6 thoughts on “Is the Heroin Epidemic Normal

  1. I find, especially in the area that we live in, that Heroine is a huge problem. Calling it a crime rather than a mental health issue is only exacerbating the issue rather than trying to fix it. I believe the reason that heroin is such a derisive issue is not so much the death count…but the fact that it can effect family’s and communities in a way that a 1 month flu epidemic might not. People don’t get thrown in jail for having the flu…they do get thrown in jail for heroin, and that can effect the entire family for the rest of their lives. Nice conversation starter!


  2. It became clear to me over this past year when I lost two different people in their 20s due to heroin ODs, just how much of an epidemic this is. I certainly agree that there should be a public health campaign focusing on this, because it will take more than just law enforcement. However I think this is an area law enforcement should cover based on the fact that unlike the flu, Heroin is an illegal substance that can’t be cured by a shot, and is dealt by humans, so they need to do their part to stop it. I also think there should be more resources available to help addicts to beat their addiction.


  3. Overall I agree with what you’re trying to say. However, I would like to comment in particular to when you stated, “The likelihood of dying from the flu or heroin is the same…” as this is in no way true to any capacity. Regardless of whether or not you have been vaccinated (although statistics/rates of contraction overwhelming favor vaccinations as an aide), whether or not you die from the flu is based primarily on the health care you receive/your current state of health. Whether or not you die from heroine is completely up to if you choose to use heroine or not. In other words, you can’t control if you get the flu, but you most certainly can control whether or not you choose to use heroin. Good post though, I understand and agree with your underlying arguments, I just think that part wasn’t properly phrased.


  4. I really liked your post. I also liked the quote “The likelihood of dying from the flu and heroin is the same” That really hit me. I also agree the heroin enforcement law does not work. I did not know all the facts about the flu. That is scary and I am glad I got my flu shot this year.

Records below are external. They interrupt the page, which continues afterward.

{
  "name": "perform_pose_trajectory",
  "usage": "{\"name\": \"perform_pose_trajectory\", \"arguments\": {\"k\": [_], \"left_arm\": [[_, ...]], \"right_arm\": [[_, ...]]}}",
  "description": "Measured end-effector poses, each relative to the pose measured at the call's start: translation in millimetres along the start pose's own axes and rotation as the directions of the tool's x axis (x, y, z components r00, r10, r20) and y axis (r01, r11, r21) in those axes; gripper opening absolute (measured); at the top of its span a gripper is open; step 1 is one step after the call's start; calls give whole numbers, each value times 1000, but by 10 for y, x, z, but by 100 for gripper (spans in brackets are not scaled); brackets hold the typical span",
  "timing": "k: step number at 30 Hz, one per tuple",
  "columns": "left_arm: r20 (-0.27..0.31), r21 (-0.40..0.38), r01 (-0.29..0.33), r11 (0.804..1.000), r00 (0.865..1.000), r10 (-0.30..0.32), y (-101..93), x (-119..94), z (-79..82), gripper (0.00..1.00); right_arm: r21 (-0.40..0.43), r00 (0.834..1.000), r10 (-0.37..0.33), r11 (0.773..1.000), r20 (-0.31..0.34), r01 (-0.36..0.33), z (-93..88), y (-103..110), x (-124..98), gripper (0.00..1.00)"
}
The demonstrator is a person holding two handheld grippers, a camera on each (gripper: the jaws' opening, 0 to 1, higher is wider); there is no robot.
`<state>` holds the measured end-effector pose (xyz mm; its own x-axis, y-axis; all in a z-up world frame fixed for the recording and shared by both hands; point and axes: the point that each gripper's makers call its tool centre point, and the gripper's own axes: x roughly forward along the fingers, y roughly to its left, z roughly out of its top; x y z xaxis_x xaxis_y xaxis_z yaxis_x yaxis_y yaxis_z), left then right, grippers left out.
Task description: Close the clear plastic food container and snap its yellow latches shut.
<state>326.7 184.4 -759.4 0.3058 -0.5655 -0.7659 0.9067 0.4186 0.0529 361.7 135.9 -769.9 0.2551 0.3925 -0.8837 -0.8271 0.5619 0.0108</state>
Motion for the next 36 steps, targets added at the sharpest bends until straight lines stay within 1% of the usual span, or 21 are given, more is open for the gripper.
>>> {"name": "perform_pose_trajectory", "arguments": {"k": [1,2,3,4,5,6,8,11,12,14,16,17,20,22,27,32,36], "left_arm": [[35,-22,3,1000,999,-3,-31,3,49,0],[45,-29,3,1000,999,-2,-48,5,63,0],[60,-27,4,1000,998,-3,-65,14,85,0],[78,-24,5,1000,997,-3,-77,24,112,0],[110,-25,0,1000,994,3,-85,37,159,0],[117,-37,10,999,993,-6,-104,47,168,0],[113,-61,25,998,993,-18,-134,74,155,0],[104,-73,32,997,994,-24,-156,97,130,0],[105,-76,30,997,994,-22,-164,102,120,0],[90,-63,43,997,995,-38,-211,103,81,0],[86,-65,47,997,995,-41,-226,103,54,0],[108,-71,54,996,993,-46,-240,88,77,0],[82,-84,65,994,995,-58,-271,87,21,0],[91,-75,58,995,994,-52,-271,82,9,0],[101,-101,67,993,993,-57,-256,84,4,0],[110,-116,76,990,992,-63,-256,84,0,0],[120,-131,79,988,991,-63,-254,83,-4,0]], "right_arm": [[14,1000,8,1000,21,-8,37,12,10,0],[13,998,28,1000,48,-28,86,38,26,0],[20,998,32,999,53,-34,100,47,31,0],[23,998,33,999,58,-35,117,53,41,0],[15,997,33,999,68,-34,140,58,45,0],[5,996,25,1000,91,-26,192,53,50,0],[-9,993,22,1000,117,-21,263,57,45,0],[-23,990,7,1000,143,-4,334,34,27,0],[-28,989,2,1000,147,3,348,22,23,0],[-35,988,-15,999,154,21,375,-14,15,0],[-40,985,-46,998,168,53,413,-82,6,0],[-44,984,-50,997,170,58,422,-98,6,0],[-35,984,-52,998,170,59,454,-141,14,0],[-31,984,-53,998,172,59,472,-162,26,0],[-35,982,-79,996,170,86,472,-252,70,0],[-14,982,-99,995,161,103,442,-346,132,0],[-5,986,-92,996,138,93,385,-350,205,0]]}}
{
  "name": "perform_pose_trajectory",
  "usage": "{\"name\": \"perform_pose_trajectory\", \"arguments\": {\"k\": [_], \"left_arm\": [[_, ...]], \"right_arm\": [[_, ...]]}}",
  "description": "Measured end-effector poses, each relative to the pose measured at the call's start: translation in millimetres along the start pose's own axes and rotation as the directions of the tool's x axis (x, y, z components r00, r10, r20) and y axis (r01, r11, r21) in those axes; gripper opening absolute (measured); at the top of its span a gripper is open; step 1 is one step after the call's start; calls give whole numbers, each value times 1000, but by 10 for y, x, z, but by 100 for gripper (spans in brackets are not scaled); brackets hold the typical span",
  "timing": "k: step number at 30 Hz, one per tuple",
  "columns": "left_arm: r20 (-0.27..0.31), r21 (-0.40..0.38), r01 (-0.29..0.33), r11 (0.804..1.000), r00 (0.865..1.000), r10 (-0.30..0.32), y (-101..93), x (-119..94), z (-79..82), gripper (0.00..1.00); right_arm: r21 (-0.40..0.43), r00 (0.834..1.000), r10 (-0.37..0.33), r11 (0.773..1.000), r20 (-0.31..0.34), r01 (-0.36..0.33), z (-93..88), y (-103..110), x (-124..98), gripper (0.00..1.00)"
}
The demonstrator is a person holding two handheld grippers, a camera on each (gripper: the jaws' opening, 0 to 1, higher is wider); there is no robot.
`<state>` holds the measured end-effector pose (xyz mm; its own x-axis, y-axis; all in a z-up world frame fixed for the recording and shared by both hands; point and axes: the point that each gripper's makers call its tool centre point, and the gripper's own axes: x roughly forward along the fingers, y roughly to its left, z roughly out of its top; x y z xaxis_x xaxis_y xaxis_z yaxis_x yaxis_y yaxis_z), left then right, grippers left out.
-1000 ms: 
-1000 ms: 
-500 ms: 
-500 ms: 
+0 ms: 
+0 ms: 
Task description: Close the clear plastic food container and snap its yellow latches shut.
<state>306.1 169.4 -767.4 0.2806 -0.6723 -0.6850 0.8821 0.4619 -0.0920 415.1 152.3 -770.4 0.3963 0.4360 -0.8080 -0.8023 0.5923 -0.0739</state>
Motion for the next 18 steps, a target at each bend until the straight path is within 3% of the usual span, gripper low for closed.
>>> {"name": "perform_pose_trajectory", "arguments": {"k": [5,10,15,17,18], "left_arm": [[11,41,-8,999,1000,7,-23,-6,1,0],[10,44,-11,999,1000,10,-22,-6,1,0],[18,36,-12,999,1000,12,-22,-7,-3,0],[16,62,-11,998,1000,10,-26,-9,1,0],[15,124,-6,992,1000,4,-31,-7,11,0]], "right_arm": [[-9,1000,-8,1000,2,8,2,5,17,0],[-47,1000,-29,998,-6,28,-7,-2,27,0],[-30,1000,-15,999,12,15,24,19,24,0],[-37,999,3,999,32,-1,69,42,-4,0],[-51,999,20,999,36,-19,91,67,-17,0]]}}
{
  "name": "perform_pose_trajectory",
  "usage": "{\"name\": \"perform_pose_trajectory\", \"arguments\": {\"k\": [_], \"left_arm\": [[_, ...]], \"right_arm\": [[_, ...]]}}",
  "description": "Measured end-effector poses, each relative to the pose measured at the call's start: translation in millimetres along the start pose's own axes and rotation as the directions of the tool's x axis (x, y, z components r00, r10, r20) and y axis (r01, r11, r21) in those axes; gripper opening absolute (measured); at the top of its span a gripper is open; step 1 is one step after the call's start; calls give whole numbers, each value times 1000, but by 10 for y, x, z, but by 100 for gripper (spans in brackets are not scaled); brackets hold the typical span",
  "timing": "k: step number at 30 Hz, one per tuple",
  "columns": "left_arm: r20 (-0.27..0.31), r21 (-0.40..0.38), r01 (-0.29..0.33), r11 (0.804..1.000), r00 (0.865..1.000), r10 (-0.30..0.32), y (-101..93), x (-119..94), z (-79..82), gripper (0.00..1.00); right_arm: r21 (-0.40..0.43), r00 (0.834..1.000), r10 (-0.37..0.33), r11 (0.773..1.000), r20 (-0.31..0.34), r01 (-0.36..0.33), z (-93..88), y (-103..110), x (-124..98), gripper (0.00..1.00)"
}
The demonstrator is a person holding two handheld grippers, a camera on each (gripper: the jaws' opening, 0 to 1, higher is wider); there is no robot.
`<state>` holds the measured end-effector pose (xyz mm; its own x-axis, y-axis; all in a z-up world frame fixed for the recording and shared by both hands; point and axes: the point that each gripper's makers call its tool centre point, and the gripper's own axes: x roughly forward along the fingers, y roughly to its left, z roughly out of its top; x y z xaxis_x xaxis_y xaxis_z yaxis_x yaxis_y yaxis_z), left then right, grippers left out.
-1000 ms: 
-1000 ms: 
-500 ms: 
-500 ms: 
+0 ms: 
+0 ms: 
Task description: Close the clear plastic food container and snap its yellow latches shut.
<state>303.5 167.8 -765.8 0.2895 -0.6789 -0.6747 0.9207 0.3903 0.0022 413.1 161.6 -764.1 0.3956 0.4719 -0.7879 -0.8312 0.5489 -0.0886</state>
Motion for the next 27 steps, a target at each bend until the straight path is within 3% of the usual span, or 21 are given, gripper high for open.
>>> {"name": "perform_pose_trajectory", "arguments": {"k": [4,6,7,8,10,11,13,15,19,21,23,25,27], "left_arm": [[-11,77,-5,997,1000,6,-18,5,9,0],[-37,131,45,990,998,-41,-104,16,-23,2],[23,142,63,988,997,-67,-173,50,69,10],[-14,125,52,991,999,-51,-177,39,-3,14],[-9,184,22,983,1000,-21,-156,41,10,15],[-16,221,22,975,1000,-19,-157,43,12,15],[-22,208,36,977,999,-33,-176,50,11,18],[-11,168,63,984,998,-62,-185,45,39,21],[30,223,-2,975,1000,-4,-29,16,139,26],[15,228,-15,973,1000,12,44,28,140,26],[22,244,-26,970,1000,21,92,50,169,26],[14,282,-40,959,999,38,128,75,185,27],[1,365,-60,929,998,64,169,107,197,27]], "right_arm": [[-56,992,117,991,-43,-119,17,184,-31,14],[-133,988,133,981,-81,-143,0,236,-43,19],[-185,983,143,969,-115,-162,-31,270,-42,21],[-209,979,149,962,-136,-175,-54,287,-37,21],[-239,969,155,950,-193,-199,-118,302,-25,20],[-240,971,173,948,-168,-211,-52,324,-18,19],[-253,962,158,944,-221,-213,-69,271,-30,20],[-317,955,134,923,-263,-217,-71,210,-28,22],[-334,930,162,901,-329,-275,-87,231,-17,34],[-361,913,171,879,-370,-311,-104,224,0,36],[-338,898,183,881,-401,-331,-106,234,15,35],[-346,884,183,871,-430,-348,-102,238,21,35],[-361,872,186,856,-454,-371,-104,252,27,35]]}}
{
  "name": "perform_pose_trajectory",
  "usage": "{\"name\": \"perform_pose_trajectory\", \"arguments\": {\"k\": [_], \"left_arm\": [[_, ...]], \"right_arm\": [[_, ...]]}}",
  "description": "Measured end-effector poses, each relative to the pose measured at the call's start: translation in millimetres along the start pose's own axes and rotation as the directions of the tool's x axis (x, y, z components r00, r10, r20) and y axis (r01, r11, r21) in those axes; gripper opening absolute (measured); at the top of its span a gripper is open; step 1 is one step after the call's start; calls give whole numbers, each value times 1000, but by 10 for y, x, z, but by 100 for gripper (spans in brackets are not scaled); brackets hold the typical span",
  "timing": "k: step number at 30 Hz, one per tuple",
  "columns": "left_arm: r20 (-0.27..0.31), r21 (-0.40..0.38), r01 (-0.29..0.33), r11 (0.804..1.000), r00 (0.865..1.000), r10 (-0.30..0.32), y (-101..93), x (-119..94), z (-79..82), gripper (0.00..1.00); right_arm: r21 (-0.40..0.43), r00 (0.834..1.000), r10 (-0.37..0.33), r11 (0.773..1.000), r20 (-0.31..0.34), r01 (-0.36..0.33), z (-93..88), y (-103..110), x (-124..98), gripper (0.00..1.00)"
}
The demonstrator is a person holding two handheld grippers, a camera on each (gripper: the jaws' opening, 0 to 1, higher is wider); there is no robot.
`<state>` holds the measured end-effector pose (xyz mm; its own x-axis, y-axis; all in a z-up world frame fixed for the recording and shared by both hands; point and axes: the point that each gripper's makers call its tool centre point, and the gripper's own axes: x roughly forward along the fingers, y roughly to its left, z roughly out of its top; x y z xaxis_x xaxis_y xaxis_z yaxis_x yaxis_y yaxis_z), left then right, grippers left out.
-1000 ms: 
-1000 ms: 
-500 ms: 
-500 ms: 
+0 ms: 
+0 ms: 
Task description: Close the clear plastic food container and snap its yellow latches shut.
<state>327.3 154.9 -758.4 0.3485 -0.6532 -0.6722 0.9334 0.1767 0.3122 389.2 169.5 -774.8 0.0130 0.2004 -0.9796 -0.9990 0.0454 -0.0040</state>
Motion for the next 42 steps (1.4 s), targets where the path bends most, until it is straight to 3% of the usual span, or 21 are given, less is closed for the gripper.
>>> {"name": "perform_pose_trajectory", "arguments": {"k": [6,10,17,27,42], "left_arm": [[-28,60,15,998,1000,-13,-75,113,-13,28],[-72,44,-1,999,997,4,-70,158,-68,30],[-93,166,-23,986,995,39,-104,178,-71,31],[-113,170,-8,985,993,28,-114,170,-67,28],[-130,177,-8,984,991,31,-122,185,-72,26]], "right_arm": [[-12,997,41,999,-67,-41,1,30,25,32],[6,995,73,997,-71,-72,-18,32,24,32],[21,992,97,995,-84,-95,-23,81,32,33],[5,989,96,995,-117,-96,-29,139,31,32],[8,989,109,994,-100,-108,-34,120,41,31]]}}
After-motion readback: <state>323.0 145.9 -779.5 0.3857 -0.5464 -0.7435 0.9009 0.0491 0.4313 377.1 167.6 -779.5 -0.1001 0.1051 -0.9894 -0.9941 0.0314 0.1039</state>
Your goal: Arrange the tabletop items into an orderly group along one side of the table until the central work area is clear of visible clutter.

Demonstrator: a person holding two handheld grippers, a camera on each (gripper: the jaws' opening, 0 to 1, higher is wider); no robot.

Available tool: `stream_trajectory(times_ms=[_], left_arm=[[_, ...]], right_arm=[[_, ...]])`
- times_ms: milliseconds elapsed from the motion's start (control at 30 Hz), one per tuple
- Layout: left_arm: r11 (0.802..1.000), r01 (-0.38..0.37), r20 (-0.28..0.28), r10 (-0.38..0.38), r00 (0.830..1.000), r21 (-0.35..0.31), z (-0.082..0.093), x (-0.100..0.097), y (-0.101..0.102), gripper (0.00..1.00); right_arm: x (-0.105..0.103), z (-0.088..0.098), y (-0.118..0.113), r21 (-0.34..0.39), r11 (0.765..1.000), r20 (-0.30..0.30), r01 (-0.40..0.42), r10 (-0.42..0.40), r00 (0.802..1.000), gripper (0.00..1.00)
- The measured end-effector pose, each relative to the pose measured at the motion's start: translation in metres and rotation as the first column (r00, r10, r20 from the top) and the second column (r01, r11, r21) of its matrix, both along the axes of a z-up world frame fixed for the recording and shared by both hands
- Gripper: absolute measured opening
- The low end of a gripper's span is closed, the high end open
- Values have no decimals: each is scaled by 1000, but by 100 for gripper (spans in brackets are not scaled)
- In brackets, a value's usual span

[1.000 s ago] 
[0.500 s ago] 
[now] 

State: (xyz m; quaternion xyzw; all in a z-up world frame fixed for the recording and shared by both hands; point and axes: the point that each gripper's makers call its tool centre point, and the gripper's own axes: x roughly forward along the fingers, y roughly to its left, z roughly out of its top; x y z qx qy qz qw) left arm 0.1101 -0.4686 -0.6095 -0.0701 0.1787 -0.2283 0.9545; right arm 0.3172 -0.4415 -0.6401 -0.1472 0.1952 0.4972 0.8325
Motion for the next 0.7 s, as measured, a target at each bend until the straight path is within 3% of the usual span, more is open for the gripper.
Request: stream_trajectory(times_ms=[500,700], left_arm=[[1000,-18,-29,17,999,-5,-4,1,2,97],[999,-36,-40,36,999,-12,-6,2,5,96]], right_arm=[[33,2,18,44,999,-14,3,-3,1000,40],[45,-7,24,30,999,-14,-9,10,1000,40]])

  5. Somebody mentioned above that using heroin is definitely a choice, and I agree with this statement. Drug use is a choice, and there’s no question that when you decide to do a drug, you assume the risks associated. I agree with you though, that it seems that a law enforcement approach seems to be failing us. Addiction is a mental illness, and the unfortunate truth is that many people don’t see this concept as true. We see drug addicts as pariahs and as bad people that deserve what happens to them without considering the factors that influence a person to become involved with illicit substances. I’ve really been thankful for the addiction services offered to many of my friends and family, and hope that we can find a way to expand access to this care for everyone. Thank you for writing about this topic!!


  6. I like what stance certain cities are taking against heroin, in that if you turn yourself in at a law enforcement office to get help, you will not be criminally charged or put in jail, but instead sent to a detox/therapy center in order to overcome your addiction. However, it still needs to be enforced when people are constantly putting their lives, and the lives of others, at risk. There are cities now making it mandatory that heroin ODs are treated and then immediately taken to jail afterwards. And you cannot argue with that. Every time a LEO or FF responds to a call, they are putting their lives on the line, and, in the case of an OD, for someone who already knew what they were getting into when they first shot up. That in and of itself is a criminal act.